#### [Exercise directions]
The answer must be every line of the records in which the string "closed" appears.

#### [Input for this task]
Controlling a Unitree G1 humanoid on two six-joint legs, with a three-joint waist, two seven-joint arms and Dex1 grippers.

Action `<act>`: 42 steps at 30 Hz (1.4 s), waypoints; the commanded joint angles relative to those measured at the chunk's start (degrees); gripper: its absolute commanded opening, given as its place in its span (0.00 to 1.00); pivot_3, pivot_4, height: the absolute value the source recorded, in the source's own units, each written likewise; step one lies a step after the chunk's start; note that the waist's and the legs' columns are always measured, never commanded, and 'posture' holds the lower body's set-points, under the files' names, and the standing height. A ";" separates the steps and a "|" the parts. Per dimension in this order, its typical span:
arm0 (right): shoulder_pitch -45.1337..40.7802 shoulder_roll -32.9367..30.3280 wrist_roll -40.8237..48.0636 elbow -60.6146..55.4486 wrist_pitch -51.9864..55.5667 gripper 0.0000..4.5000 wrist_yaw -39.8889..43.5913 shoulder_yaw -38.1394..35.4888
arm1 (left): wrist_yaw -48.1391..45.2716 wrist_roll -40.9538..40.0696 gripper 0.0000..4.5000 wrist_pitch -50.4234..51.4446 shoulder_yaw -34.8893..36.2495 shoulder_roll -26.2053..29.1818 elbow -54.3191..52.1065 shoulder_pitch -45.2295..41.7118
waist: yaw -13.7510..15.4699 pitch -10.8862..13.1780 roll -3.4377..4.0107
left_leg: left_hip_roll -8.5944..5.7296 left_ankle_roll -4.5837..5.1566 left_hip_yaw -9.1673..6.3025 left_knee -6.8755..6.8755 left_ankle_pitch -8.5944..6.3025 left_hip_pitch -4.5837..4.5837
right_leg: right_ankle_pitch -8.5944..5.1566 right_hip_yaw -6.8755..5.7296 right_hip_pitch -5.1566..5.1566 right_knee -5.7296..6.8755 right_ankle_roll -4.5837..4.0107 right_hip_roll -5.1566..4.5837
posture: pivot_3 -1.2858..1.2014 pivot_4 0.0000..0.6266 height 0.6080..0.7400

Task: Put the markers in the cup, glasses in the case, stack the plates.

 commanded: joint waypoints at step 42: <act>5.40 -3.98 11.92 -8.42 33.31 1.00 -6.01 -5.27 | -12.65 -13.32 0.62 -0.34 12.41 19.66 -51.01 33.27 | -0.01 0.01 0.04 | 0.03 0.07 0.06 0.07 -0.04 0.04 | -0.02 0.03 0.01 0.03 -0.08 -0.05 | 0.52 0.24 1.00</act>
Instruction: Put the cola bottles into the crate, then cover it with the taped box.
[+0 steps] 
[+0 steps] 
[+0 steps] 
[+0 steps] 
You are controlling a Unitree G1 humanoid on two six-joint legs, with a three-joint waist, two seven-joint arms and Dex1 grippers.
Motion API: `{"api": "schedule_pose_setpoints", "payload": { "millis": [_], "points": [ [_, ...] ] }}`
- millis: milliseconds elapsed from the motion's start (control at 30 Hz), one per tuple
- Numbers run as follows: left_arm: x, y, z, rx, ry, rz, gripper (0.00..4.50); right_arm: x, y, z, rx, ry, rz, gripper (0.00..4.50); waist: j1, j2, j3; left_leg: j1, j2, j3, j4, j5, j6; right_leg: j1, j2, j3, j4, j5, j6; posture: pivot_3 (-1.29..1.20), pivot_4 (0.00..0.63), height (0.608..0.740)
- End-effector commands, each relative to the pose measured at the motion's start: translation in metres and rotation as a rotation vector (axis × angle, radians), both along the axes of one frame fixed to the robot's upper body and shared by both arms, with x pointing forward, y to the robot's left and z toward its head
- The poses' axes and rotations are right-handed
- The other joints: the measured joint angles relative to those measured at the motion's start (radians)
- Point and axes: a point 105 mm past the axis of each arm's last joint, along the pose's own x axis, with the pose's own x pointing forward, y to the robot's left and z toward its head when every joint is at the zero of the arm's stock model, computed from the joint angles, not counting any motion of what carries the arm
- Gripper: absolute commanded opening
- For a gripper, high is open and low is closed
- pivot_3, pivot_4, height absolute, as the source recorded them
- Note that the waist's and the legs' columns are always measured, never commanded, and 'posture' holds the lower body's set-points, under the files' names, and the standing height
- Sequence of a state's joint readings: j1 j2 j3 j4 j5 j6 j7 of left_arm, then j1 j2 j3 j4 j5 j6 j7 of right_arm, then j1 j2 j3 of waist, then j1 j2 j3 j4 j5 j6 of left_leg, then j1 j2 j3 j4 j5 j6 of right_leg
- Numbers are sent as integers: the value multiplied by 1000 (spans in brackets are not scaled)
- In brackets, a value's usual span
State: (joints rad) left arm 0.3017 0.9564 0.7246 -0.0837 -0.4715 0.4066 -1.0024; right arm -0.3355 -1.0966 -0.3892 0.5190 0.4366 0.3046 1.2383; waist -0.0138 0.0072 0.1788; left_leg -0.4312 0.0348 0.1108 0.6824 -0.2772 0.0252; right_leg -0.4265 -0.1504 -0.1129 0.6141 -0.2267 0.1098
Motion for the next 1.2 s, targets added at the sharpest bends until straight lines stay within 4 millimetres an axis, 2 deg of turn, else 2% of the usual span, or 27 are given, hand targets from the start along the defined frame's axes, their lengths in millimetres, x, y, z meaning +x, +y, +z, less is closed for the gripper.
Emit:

#### [Solution for this task]
- For a gripper, high is open and low is closed
Motion for the next 1.2 s, targets added at the sharpest bends until straight lines stay within 4 millimetres an axis, 2 deg of turn, else 2% of the usual span, or 27 are given, hand targets from the start along the defined frame's axes, their lengths in millimetres, x, y, z meaning +x, +y, +z, less is closed for the gripper.

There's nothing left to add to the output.